> **What to do**:
Retyping the entire listing exactly is the task.

> **Material supplied**:
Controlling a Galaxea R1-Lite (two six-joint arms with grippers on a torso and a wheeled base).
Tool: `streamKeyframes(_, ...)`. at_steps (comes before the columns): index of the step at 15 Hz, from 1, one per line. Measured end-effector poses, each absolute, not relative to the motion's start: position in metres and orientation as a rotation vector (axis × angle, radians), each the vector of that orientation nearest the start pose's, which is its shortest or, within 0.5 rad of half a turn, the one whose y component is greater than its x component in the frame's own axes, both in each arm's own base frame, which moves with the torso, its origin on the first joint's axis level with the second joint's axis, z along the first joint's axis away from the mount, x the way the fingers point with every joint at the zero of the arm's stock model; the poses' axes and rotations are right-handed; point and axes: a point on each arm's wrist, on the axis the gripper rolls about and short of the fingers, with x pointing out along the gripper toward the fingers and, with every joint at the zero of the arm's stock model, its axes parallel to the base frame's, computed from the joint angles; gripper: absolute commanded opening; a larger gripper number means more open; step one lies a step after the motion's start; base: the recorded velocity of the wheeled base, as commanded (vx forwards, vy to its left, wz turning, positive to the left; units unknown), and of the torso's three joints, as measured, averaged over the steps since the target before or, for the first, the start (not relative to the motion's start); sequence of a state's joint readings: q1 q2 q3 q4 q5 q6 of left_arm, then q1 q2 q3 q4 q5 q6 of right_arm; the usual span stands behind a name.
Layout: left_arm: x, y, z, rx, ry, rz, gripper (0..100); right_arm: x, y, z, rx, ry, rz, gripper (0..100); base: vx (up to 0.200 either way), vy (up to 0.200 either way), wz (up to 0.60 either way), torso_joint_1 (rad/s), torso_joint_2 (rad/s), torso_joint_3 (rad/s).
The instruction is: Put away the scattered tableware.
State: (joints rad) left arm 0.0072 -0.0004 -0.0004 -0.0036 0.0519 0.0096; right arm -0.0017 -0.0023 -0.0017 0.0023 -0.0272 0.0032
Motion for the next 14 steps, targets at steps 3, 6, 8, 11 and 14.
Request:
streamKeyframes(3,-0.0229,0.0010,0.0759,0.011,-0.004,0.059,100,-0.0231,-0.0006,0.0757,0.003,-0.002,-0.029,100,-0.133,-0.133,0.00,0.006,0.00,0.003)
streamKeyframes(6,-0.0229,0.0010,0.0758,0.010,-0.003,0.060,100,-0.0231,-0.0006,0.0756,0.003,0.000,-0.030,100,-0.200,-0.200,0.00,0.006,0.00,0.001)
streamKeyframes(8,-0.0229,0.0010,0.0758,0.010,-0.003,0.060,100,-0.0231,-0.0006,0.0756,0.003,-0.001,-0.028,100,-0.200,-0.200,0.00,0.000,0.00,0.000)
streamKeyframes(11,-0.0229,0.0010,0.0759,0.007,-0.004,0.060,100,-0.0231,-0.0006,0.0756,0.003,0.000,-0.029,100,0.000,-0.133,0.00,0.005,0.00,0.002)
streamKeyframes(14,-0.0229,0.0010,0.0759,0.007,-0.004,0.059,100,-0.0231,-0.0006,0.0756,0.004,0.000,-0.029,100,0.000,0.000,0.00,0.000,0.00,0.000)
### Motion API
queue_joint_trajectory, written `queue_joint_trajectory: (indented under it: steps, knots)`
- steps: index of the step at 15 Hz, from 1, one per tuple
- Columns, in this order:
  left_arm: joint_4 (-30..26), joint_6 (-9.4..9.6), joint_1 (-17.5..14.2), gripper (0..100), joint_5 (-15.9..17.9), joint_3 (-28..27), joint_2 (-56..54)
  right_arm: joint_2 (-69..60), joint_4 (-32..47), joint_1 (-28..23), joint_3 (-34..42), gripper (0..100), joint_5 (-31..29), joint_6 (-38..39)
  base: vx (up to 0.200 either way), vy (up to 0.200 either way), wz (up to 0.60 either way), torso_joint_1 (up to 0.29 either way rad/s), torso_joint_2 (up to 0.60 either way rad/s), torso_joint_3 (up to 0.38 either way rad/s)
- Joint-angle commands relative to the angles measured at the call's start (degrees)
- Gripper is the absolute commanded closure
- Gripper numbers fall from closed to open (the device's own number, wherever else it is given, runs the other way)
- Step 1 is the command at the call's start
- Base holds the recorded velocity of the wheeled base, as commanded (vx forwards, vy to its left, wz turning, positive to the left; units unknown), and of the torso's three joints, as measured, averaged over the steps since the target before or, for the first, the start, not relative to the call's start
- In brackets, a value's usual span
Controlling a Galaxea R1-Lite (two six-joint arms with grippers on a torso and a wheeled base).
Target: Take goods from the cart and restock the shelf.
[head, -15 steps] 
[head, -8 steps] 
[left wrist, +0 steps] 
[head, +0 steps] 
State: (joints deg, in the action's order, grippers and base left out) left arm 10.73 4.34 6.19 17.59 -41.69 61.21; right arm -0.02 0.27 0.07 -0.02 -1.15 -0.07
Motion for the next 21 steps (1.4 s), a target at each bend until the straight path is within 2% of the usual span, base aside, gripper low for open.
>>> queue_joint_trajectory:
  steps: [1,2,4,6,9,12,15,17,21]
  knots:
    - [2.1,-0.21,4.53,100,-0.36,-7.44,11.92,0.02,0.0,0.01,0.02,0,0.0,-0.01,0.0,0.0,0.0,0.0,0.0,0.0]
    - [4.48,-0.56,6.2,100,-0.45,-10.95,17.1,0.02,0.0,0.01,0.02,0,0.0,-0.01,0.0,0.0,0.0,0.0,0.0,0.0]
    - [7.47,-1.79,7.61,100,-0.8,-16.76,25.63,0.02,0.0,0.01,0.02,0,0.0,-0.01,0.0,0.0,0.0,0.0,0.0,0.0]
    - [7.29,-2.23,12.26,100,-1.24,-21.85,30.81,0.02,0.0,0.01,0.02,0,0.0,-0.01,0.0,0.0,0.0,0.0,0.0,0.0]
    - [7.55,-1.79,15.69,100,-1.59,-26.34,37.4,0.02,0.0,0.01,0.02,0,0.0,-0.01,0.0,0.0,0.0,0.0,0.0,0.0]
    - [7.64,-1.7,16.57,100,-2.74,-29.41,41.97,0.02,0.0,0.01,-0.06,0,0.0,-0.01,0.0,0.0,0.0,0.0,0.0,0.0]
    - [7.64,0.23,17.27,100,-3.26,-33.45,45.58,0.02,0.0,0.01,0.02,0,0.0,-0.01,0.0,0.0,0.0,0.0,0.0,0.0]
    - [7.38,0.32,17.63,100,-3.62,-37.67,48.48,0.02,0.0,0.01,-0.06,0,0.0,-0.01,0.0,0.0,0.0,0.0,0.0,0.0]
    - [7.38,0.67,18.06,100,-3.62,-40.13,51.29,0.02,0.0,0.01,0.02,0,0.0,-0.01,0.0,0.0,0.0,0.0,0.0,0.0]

> **Response**:
Controlling a Galaxea R1-Lite (two six-joint arms with grippers on a torso and a wheeled base).
Tool: `streamKeyframes(_, ...)`. at_steps (comes before the columns): index of the step at 15 Hz, from 1, one per line. Measured end-effector poses, each absolute, not relative to the motion's start: position in metres and orientation as a rotation vector (axis × angle, radians), each the vector of that orientation nearest the start pose's, which is its shortest or, within 0.5 rad of half a turn, the one whose y component is greater than its x component in the frame's own axes, both in each arm's own base frame, which moves with the torso, its origin on the first joint's axis level with the second joint's axis, z along the first joint's axis away from the mount, x the way the fingers point with every joint at the zero of the arm's stock model; the poses' axes and rotations are right-handed; point and axes: a point on each arm's wrist, on the axis the gripper rolls about and short of the fingers, with x pointing out along the gripper toward the fingers and, with every joint at the zero of the arm's stock model, its axes parallel to the base frame's, computed from the joint angles; gripper: absolute commanded opening; a larger gripper number means more open; step one lies a step after the motion's start; base: the recorded velocity of the wheeled base, as commanded (vx forwards, vy to its left, wz turning, positive to the left; units unknown), and of the torso's three joints, as measured, averaged over the steps since the target before or, for the first, the start (not relative to the motion's start); sequence of a state's joint readings: q1 q2 q3 q4 q5 q6 of left_arm, then q1 q2 q3 q4 q5 q6 of right_arm; the usual span stands behind a name.
Layout: left_arm: x, y, z, rx, ry, rz, gripper (0..100); right_arm: x, y, z, rx, ry, rz, gripper (0..100); base: vx (up to 0.200 either way), vy (up to 0.200 either way), wz (up to 0.60 either way), torso_joint_1 (rad/s), torso_joint_2 (rad/s), torso_joint_3 (rad/s).
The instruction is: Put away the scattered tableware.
State: (joints rad) left arm 0.0072 -0.0004 -0.0004 -0.0036 0.0519 0.0096; right arm -0.0017 -0.0023 -0.0017 0.0023 -0.0272 0.0032
Motion for the next 14 steps, targets at steps 3, 6, 8, 11 and 14.
Request:
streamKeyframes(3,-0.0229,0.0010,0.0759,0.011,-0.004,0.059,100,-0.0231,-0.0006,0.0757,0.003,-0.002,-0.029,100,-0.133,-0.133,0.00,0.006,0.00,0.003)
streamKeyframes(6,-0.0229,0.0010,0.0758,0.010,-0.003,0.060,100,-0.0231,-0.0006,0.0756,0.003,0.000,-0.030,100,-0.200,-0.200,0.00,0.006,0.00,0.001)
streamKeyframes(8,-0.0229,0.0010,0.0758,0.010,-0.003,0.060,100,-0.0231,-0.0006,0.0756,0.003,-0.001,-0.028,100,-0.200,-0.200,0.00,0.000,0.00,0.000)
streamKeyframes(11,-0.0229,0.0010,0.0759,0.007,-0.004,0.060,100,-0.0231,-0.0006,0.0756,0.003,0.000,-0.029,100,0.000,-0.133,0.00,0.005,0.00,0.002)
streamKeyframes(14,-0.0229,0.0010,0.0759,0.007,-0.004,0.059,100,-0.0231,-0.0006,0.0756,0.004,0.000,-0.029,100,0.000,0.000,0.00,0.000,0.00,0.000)
### Motion API
queue_joint_trajectory, written `queue_joint_trajectory: (indented under it: steps, knots)`
- steps: index of the step at 15 Hz, from 1, one per tuple
- Columns, in this order:
  left_arm: joint_4 (-30..26), joint_6 (-9.4..9.6), joint_1 (-17.5..14.2), gripper (0..100), joint_5 (-15.9..17.9), joint_3 (-28..27), joint_2 (-56..54)
  right_arm: joint_2 (-69..60), joint_4 (-32..47), joint_1 (-28..23), joint_3 (-34..42), gripper (0..100), joint_5 (-31..29), joint_6 (-38..39)
  base: vx (up to 0.200 either way), vy (up to 0.200 either way), wz (up to 0.60 either way), torso_joint_1 (up to 0.29 either way rad/s), torso_joint_2 (up to 0.60 either way rad/s), torso_joint_3 (up to 0.38 either way rad/s)
- Joint-angle commands relative to the angles measured at the call's start (degrees)
- Gripper is the absolute commanded closure
- Gripper numbers fall from closed to open (the device's own number, wherever else it is given, runs the other way)
- Step 1 is the command at the call's start
- Base holds the recorded velocity of the wheeled base, as commanded (vx forwards, vy to its left, wz turning, positive to the left; units unknown), and of the torso's three joints, as measured, averaged over the steps since the target before or, for the first, the start, not relative to the call's start
- In brackets, a value's usual span
Controlling a Galaxea R1-Lite (two six-joint arms with grippers on a torso and a wheeled base).
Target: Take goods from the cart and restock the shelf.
[head, -15 steps] 
[head, -8 steps] 
[left wrist, +0 steps] 
[head, +0 steps] 
State: (joints deg, in the action's order, grippers and base left out) left arm 10.73 4.34 6.19 17.59 -41.69 61.21; right arm -0.02 0.27 0.07 -0.02 -1.15 -0.07
Motion for the next 21 steps (1.4 s), a target at each bend until the straight path is within 2% of the usual span, base aside, gripper low for open.
>>> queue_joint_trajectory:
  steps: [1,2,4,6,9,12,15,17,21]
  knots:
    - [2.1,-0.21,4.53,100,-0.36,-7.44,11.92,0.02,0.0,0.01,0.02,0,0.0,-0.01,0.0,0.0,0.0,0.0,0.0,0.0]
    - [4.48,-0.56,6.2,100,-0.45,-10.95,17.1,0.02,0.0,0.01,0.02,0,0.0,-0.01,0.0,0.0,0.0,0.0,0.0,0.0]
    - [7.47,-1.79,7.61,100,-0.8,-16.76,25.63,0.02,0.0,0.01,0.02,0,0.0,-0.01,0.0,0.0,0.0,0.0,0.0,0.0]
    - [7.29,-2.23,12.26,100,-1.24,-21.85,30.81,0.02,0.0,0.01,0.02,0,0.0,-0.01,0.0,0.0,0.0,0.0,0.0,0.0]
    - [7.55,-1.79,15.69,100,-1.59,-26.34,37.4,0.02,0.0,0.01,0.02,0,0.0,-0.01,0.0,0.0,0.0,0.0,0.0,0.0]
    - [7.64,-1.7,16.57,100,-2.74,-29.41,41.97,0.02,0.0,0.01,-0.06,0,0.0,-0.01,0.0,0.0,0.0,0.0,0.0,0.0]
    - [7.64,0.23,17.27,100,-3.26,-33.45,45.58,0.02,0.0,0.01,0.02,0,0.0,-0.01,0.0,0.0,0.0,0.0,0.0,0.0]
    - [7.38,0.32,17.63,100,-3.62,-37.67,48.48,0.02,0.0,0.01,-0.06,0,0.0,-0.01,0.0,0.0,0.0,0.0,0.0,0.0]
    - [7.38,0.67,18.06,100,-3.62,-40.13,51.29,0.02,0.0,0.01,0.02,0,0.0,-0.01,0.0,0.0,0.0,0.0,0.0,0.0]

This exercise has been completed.